*TASK BRIEF:* Lines with "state": please show every one of them from the listing below.

*COLLECTED DATA:*
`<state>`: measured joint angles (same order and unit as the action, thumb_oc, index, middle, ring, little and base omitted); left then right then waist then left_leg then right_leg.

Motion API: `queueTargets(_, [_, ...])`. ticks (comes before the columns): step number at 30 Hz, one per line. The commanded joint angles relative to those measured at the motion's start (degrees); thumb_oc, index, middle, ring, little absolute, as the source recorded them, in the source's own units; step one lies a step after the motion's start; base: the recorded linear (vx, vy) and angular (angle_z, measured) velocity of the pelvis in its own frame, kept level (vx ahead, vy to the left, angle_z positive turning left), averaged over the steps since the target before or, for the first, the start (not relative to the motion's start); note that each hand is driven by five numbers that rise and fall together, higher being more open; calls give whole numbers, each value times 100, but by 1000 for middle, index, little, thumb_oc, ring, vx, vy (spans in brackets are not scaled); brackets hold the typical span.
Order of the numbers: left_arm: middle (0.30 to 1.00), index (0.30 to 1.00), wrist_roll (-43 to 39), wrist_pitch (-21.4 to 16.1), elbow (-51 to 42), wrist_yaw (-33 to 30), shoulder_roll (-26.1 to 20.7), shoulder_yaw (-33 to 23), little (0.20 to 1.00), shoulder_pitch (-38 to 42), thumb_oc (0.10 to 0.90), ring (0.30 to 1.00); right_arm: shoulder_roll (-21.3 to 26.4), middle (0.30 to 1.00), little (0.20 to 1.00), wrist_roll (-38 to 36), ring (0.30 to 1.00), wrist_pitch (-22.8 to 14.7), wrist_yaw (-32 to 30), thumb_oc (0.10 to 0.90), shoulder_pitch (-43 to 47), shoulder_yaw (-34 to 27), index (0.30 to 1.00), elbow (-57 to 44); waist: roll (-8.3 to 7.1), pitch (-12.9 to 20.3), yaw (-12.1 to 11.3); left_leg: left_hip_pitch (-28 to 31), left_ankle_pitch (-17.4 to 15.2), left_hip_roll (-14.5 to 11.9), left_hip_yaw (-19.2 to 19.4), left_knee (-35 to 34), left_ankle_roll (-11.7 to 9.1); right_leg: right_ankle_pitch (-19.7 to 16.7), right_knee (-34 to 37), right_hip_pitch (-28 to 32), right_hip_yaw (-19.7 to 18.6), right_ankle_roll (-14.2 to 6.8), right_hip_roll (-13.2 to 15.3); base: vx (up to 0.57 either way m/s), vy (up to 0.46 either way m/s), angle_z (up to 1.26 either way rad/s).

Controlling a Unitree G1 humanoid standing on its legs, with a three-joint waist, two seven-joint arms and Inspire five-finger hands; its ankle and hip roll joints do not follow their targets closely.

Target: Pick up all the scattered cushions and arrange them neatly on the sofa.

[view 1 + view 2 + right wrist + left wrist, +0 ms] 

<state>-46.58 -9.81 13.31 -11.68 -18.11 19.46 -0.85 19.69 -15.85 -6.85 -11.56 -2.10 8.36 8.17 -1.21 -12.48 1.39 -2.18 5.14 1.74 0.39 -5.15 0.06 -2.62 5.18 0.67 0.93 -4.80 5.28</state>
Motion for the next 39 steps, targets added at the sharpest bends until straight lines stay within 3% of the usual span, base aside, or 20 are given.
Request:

*SOLUTION FOR THIS PROBLEM:*
`<state>`: measured joint angles (same order and unit as the action, thumb_oc, index, middle, ring, little and base omitted); left then right then waist then left_leg then right_leg.
<state>-46.58 -9.81 13.31 -11.68 -18.11 19.46 -0.85 19.69 -15.85 -6.85 -11.56 -2.10 8.36 8.17 -1.21 -12.48 1.39 -2.18 5.14 1.74 0.39 -5.15 0.06 -2.62 5.18 0.67 0.93 -4.80 5.28</state>

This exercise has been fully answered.